[PROBLEM TO SOLVE] The required result is the number of lines below that hold the word "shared", stated without anything else.
-- -- --
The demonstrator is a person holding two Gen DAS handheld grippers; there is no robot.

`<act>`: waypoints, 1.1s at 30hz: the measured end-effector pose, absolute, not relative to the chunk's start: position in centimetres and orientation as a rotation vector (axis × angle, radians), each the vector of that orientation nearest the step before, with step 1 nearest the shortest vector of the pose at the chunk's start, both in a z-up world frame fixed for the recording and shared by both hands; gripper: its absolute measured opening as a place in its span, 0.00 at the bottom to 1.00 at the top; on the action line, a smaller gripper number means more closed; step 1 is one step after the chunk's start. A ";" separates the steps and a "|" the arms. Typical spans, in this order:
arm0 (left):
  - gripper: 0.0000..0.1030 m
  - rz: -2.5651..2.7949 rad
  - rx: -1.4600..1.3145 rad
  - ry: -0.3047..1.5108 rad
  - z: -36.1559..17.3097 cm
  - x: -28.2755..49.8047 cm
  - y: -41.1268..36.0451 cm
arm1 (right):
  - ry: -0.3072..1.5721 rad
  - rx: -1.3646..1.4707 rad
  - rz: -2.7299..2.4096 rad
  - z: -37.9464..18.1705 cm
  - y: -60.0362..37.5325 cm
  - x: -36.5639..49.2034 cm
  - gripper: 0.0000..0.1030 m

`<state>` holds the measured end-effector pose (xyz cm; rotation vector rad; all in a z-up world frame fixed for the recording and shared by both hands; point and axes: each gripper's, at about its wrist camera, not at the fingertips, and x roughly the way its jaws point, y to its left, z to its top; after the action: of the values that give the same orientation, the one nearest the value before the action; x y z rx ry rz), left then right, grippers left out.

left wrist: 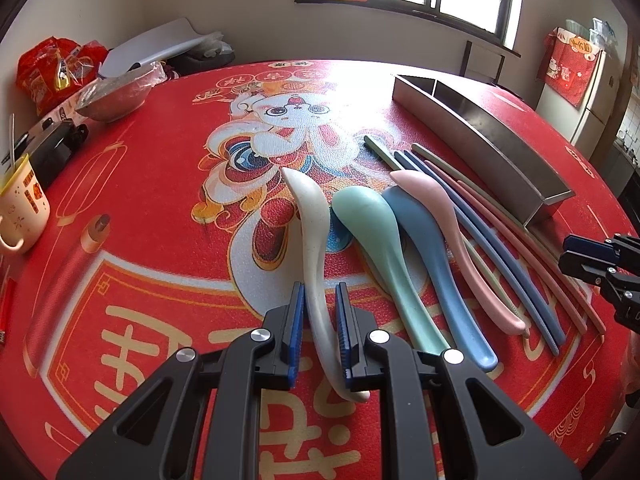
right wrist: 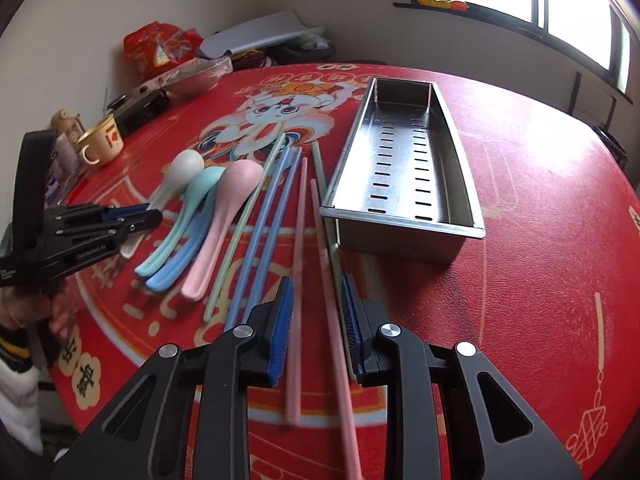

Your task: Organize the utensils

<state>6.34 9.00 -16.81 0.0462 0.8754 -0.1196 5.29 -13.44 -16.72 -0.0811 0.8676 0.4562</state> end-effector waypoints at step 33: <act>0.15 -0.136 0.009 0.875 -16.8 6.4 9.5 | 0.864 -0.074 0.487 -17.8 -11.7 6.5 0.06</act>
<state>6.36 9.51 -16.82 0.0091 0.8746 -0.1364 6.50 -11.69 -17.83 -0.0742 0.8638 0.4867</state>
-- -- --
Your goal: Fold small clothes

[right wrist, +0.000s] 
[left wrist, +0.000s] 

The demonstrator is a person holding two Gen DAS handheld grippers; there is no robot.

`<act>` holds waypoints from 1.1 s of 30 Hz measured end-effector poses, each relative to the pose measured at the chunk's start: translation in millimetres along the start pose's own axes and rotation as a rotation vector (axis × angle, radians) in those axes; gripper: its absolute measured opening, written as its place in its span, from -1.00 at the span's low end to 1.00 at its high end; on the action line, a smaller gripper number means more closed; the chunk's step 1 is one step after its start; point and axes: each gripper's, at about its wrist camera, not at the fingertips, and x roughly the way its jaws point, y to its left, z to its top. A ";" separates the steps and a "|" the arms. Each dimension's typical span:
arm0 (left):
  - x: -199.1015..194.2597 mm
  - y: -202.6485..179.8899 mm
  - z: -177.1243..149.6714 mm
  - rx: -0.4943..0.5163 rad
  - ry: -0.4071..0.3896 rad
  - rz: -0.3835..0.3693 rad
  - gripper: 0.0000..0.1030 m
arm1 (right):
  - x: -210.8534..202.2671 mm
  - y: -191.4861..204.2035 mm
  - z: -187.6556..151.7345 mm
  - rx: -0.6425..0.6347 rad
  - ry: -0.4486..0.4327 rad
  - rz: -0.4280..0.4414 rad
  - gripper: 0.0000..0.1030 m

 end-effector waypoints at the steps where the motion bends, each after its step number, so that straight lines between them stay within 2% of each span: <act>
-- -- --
[REPLY] 2